I am located in Montana. I have a Meyer lemon tree that was bought at a local greenhouse last summer (June?). While it was outside while the nights were still night, then moved indoors/outdoors based on weather, and finally inside when the weather was too cold. It has a lamp to provided adequate light as well as a heat lamp to keep it warm when the fireplace goes out.
I mistook the shiney leaves and scaley appearance of the bark as a normal progression of the plant growing. (In retrospect, facepalm) Only when I noticed that leaves were dropping it I realize that the plant had been overtaken by scale (this was late January). So I gently scrubbed the whole plant - leaves, stems, and fruit with 70% isopropyl alcohol until you couldn't find any trace of the pest. I misted it with mineral oil (labeled as an all season horticultural spray), as well as the dirt. I checked every few days for the last month for signs that the scale was back (none found) and watched the remaining leaves fall one by one. I plucked the poor-doing fruit mid-way through this to see if I could redirect the plant's efforts. It has had no leaves for a week or two now, but I keep making sure it's watered and warm to see if it still has life in it yet.
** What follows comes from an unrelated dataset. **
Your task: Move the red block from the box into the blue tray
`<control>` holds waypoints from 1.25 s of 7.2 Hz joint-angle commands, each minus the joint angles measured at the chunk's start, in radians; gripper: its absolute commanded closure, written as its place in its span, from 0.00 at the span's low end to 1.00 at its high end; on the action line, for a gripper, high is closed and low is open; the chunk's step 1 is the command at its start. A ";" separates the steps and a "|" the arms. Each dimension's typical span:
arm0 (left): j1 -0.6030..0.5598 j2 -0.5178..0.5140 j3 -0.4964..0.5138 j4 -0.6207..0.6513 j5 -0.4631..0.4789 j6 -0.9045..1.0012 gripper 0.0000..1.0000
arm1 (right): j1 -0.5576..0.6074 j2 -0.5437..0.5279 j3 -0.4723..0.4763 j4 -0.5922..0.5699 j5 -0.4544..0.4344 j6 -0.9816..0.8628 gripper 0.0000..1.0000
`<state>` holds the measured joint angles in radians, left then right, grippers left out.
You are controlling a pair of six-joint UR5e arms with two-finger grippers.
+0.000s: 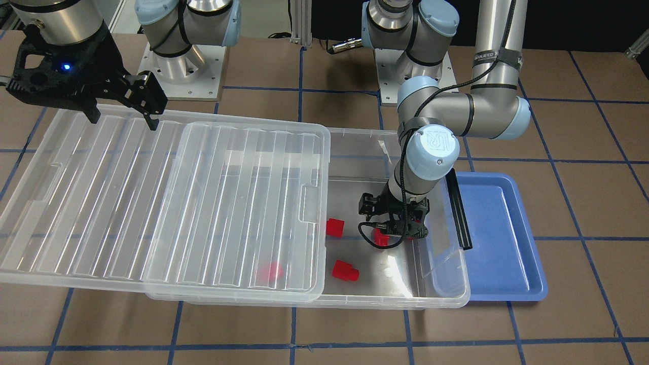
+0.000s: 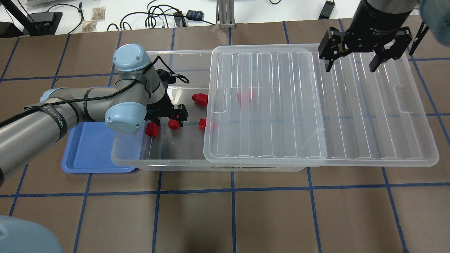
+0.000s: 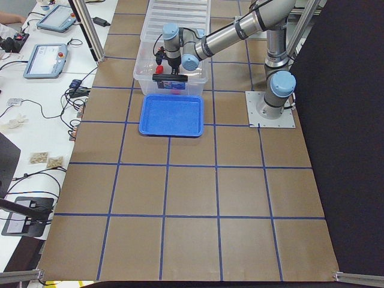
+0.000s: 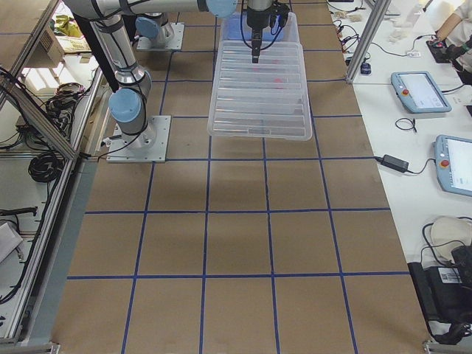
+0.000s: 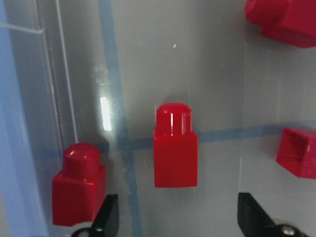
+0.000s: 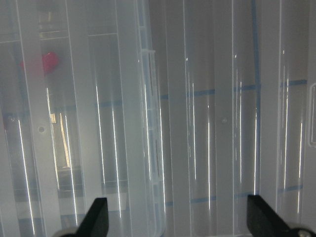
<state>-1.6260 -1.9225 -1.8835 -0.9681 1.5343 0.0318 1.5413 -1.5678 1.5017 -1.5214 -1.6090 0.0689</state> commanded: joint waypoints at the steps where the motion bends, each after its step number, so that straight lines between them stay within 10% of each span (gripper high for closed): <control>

Today, I noticed 3 little leaves sprouting! (Cue happy dance!) Then on one of those leaves I saw something that looked like a bug (~1 mm in size). I took a close look at the rest of the plant, moved one of the rocks covering the soil, and found a bunch of small silver bugs under the rock. Moving the soil a bit I found even more. They are fast moving, small, silver colored (~1mm?) - not like the scale I previously saw.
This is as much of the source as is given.